On 12 November 2021 Mr Day wrote to the Applicants informing them he would be contacting them via telephone to understand their vaccination status and intention to return to work (12 November Letters).[20]
On 18 November 2021 Ms Polendakis responded to the 12 November Letters with an email to Mr Day and other representatives of the Respondent stating she was writing on behalf of a group of workers, copying into the email, amongst several other email addresses, those of the other Applicants. The email attached a letter which raised concerns about the vaccine’s safety and the potential unlawfulness of vaccination requirements.
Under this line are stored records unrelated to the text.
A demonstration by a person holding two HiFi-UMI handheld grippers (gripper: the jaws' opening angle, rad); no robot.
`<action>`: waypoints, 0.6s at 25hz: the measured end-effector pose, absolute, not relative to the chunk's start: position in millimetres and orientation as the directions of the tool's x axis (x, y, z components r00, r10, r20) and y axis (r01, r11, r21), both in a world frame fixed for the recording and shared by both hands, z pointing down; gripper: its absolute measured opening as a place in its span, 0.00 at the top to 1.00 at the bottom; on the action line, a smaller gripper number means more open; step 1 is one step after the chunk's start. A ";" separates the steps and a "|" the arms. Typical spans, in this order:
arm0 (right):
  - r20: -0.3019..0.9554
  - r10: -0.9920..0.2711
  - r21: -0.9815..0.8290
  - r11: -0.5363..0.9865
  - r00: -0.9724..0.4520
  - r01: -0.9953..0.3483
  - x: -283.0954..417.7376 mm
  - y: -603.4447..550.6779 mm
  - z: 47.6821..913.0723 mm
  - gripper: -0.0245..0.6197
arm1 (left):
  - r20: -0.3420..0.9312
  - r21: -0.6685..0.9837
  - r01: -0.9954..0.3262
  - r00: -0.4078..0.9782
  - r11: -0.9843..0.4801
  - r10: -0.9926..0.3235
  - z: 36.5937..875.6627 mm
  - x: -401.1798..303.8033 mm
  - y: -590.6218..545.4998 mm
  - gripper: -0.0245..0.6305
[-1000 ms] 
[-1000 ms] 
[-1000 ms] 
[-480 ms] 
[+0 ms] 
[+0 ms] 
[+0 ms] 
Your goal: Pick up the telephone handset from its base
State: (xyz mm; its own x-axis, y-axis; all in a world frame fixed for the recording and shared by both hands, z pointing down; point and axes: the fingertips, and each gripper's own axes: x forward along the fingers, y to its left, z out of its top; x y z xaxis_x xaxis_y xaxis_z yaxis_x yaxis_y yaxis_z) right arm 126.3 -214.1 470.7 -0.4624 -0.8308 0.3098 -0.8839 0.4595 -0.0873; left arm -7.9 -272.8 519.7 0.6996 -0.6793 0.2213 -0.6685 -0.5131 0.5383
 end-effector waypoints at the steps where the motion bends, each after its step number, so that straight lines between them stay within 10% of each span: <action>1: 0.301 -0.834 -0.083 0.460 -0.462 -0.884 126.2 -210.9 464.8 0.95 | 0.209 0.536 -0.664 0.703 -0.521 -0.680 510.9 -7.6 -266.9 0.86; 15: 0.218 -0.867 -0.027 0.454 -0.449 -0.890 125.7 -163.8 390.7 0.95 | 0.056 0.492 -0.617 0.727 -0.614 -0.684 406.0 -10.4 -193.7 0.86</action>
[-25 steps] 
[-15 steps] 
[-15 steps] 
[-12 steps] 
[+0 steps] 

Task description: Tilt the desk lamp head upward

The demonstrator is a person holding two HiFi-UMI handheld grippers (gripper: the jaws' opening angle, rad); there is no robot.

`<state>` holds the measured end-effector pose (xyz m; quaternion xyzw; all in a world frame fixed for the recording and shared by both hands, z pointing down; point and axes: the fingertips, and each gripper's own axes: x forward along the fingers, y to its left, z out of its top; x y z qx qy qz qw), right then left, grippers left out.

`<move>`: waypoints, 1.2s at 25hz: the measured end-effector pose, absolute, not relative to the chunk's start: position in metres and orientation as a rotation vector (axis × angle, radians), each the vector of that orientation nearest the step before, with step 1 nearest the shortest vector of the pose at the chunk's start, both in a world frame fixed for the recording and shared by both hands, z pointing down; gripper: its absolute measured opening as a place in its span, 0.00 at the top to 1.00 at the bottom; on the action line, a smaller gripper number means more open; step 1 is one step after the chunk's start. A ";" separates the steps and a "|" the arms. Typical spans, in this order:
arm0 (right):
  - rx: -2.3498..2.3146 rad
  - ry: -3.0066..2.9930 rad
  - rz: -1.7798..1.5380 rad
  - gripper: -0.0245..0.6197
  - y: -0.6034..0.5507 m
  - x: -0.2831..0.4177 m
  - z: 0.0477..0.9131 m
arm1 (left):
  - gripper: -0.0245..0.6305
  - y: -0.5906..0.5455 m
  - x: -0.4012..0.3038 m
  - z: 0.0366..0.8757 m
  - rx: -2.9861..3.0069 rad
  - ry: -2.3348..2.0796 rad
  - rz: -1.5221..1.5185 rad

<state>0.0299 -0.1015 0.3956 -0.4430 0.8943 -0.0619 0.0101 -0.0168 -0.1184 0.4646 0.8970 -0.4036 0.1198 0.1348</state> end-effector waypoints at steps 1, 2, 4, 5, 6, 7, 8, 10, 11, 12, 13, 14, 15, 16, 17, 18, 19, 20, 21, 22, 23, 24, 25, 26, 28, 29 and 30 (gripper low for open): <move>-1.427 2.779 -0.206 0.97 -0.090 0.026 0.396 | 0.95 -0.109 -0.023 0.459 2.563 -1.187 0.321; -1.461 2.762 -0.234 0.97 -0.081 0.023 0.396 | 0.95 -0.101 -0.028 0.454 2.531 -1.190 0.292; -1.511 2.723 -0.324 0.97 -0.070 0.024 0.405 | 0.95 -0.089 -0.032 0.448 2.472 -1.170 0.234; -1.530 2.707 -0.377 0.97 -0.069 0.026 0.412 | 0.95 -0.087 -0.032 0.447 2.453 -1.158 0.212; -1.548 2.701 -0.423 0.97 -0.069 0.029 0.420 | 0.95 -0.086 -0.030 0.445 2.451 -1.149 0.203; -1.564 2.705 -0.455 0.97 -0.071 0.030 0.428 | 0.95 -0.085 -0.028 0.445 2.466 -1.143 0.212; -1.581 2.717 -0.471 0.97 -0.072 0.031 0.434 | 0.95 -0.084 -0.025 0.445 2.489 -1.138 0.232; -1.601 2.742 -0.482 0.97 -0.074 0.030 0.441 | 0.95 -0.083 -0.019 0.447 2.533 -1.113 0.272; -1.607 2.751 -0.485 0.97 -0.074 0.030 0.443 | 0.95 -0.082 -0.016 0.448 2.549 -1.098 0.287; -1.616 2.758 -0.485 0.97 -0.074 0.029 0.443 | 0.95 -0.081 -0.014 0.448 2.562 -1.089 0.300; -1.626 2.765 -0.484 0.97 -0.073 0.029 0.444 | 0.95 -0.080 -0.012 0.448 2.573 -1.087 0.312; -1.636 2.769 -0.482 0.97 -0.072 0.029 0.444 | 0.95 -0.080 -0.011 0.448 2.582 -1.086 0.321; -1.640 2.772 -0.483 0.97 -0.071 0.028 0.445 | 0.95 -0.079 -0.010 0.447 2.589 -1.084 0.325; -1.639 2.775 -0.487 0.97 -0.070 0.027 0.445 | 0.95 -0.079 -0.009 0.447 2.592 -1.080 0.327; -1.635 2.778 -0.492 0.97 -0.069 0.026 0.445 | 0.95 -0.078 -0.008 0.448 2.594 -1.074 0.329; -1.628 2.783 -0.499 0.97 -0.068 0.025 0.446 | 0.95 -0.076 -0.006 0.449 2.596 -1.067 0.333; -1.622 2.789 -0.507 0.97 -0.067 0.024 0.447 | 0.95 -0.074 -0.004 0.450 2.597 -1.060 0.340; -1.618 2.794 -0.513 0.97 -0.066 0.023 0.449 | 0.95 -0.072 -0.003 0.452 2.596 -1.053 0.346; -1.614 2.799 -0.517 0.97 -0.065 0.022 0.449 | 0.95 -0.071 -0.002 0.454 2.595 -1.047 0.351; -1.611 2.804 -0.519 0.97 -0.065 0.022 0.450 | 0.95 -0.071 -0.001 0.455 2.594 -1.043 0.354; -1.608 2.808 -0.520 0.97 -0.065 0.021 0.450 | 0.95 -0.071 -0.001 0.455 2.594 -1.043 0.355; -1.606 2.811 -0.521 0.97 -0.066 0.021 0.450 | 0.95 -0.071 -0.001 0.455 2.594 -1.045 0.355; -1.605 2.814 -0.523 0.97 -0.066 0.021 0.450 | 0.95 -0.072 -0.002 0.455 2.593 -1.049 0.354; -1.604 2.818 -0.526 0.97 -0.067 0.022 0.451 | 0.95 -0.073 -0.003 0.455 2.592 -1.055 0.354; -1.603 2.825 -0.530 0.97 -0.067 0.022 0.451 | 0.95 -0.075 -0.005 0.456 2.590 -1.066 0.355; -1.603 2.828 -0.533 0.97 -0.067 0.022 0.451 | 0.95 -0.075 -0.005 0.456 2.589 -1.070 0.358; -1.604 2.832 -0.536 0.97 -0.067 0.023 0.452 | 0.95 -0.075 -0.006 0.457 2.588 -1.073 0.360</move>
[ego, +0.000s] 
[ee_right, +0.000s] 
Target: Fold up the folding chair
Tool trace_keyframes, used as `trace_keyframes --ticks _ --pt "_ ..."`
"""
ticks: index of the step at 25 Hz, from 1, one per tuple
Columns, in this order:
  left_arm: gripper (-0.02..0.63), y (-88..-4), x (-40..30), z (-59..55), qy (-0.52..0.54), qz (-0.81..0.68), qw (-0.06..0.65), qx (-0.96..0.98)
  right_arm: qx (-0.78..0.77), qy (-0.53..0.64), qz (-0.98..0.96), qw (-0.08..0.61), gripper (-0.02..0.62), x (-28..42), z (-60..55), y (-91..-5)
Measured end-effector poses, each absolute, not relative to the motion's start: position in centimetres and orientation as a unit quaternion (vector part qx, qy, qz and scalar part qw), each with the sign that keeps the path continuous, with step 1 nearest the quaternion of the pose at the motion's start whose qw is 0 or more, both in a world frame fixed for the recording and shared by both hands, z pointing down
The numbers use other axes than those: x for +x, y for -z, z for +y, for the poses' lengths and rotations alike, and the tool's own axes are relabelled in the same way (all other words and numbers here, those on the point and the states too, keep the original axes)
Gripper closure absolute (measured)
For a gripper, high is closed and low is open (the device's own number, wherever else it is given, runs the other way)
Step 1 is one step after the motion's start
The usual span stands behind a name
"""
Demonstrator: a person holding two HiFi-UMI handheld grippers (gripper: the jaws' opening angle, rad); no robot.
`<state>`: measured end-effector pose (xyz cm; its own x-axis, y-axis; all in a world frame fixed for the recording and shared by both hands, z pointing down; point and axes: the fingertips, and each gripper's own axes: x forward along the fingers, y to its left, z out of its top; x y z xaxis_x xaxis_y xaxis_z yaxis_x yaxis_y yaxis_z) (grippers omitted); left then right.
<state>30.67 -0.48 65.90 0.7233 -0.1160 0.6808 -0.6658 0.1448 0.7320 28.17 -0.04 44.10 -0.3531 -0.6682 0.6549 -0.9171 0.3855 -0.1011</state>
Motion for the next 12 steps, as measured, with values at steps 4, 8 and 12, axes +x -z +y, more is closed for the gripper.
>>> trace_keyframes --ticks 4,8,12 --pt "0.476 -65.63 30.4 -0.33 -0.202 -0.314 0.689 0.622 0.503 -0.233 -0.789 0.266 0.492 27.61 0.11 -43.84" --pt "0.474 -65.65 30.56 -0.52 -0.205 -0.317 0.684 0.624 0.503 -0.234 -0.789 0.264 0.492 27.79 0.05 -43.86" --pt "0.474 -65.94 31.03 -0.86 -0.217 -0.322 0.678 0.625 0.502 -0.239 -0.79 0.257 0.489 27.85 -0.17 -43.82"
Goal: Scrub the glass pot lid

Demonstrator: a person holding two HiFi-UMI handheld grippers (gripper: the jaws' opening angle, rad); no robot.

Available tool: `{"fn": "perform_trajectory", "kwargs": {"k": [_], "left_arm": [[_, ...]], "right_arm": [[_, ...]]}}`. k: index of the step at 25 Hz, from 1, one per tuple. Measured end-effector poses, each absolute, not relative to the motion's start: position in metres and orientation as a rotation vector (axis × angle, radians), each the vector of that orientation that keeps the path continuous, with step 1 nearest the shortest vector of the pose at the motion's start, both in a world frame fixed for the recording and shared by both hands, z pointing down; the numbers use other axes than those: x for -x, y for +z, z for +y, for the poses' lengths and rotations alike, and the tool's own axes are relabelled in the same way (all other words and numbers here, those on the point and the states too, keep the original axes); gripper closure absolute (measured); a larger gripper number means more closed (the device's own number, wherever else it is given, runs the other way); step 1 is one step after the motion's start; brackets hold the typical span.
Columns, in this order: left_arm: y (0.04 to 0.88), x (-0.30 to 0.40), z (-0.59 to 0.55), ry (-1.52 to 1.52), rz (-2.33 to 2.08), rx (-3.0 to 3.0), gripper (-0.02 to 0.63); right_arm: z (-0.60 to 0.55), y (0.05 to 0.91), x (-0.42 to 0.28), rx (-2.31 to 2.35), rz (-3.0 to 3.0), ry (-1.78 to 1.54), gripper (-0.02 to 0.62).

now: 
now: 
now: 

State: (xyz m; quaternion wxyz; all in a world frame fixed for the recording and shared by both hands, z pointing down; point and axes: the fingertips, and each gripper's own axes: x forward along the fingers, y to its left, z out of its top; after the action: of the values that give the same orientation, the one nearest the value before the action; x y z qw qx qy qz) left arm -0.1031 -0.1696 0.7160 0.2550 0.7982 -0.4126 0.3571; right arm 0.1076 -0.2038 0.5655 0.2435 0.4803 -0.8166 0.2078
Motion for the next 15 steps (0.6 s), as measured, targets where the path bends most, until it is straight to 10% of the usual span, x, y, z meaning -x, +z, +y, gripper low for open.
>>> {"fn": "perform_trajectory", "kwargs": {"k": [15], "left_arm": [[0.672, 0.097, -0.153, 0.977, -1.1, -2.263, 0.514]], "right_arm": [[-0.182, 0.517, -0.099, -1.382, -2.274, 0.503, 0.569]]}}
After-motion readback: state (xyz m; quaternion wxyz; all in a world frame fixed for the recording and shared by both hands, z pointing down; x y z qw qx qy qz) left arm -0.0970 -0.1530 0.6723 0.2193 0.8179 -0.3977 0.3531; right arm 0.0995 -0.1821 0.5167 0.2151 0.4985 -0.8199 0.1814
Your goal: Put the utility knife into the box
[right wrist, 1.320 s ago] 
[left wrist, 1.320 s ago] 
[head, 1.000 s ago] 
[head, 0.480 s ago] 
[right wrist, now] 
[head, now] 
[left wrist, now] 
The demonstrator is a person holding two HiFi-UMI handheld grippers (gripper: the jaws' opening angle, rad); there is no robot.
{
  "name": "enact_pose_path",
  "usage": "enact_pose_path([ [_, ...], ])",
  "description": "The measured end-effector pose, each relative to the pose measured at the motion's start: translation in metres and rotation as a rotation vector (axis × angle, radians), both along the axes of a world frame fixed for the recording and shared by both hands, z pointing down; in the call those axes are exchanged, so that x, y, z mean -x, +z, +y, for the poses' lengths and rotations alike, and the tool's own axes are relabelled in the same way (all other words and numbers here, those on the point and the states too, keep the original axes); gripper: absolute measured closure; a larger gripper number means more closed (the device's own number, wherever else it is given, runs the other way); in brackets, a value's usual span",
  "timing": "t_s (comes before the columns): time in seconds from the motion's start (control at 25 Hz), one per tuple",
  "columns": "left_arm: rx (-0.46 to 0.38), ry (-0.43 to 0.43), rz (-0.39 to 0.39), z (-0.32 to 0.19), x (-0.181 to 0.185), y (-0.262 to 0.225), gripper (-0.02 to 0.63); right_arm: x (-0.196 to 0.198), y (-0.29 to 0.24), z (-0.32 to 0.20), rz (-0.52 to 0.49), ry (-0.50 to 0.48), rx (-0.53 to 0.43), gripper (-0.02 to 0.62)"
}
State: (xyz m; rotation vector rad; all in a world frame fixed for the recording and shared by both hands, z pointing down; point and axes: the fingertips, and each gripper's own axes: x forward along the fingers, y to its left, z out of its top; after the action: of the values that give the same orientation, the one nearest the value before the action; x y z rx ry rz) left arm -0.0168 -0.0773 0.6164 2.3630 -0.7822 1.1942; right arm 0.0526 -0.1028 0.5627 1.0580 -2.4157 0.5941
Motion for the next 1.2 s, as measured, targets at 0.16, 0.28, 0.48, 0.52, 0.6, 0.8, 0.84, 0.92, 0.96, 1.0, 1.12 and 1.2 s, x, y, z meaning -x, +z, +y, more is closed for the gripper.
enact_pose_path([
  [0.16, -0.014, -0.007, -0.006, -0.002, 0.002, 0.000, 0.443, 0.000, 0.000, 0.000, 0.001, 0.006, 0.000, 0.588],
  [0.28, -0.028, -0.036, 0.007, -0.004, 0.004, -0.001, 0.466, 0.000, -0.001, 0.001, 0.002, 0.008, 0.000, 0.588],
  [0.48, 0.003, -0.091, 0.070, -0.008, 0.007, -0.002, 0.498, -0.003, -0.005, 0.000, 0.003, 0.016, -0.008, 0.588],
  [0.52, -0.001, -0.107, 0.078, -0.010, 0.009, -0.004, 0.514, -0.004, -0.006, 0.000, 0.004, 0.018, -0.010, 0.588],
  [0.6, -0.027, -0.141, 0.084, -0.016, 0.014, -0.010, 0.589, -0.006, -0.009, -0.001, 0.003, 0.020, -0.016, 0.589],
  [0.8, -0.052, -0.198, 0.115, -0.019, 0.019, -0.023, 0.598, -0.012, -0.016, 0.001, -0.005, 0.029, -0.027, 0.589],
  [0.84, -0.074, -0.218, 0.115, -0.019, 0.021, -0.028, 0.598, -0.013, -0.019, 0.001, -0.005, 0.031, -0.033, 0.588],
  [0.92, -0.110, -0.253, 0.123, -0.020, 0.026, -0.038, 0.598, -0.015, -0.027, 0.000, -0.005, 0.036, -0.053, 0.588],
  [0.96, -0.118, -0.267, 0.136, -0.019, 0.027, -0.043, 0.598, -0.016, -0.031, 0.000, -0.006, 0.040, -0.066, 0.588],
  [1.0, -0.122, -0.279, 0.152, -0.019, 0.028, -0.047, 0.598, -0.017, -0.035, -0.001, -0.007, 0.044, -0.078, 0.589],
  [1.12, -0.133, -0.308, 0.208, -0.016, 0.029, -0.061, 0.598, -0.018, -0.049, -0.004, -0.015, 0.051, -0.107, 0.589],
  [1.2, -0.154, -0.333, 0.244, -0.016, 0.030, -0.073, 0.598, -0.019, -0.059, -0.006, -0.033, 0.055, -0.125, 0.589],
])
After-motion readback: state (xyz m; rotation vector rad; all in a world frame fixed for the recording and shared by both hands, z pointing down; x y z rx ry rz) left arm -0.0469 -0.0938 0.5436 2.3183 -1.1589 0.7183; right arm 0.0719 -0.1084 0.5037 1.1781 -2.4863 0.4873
It also requested:
“NESTLE AUSTRALIA Ltd.’s Exemption from the Privacy Act 1988 (Cth) Regarding the Privacy Act, where in any contract (that we have previously signed), has our consent been obtained to collect this information?
A detailed description entailing what health service/s you are providing us with?
A Risk Assessment on all the current available COVID-19 Vaccinations completed by NESTLE AUSTRALIA Ltd
Refer us to the section of our contracts, or our current Enterprise Agreements where you are unilaterally allowed to amend our employment conditions?
Signed documentation by NESTLE AUSTRALIA Ltd confirming who is responsible for enforcing these suggested vaccination requirements”.[21]
On 19 November 2021 Mr Day wrote to the Applicants stating that, following either 15 December 2021 or such a time earlier that a further Public Health Order clarified the situation for unvaccinated workers, should they still not be able to attend work a review would be conducted into her employment and appointing and training another person in their place.[22]
The Public Health and Wellbeing Amendment (Pandemic Management) Act 2021 came into effect on 7 December 2021 and gave the Health Minister and Victorian Premier the power to declare a pandemic three months at a time and enforce restrictions, including further directions related to compulsory workplace vaccinations. On 10 December 2021, the Victorian Premier did so and made a formal pandemic declaration applying from 11:59PM 15 December 2021.
In light of these events, Mr Day wrote to the Applicants in a letter dated 10 December 2021 informing them they had one final opportunity to reconsider their choice before a replacement was appointed to their role and notifying them that due to their unvaccinated status their employment would otherwise be terminated on 14 January 2022.[23]
On 14 January 2022, the Applicants were notified in separate letters sent to their emails that their employment was terminated.[24]
The Applicants were all initially represented by their Union, AMWU, which subsequently ceased to act for them prior to the matter proceeding to hearing. The Applicants then engaged alternate representation, Mr Rogers of Reignite Democracy Australia, who appeared as their representative at the hearing of the matter.
The Form F2 – Unfair Dismissal Application submitted by each Applicant stated as the reasons the Applicant considered the dismissal unfair the following four points:
“1. My employer refused to consider alternatives to dismissal.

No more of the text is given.